(EXERCISE DESCRIPTION): Return only how many lines in the data include the string "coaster".

(COLLECTED MATERIAL):

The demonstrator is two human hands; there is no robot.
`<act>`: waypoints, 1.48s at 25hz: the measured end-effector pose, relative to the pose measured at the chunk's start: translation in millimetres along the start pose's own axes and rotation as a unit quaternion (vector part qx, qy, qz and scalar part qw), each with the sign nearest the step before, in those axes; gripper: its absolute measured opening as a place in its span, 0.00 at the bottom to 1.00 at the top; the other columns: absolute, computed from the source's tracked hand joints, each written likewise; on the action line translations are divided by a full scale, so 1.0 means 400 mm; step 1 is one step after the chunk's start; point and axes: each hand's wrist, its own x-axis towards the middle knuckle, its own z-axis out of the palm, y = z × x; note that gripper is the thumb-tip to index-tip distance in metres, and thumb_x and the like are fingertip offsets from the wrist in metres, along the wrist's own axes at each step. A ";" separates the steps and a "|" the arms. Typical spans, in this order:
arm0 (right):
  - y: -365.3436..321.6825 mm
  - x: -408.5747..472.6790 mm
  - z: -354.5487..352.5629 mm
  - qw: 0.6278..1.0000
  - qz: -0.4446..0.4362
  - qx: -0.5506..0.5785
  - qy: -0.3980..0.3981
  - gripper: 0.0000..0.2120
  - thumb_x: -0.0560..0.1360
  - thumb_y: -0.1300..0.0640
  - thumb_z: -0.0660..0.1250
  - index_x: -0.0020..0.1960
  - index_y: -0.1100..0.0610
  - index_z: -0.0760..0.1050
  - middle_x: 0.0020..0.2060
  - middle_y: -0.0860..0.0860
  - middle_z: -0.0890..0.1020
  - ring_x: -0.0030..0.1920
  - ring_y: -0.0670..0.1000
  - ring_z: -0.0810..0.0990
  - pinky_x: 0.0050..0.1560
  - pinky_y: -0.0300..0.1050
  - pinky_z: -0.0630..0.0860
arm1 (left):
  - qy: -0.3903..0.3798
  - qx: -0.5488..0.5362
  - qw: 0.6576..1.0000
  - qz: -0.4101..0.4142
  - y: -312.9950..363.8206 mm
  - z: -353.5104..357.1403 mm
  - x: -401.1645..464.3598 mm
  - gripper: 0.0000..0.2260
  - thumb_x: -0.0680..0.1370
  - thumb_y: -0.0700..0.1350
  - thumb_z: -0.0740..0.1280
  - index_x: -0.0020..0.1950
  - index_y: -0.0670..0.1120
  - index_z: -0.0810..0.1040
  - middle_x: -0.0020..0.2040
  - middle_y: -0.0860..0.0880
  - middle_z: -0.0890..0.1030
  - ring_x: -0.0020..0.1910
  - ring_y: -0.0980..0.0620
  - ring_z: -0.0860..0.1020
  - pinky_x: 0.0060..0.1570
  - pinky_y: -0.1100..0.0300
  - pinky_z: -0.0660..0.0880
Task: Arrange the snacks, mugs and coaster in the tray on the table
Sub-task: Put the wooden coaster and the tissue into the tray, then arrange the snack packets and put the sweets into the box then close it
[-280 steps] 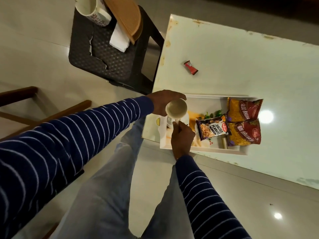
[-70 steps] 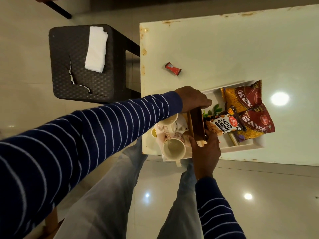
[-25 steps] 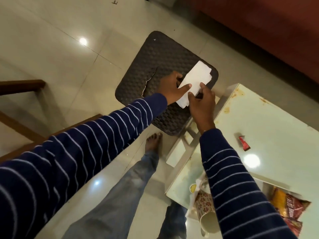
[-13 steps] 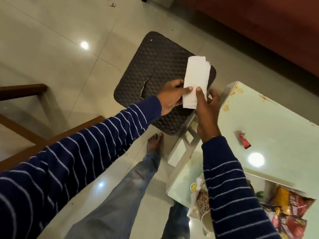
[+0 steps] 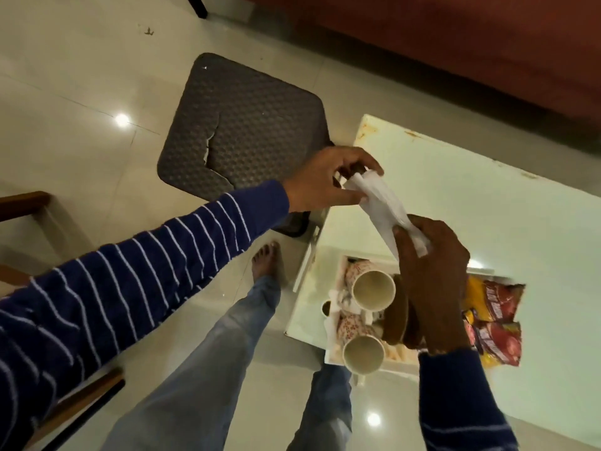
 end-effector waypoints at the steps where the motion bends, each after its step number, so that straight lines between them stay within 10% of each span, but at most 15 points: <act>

(ANSWER SPACE): 2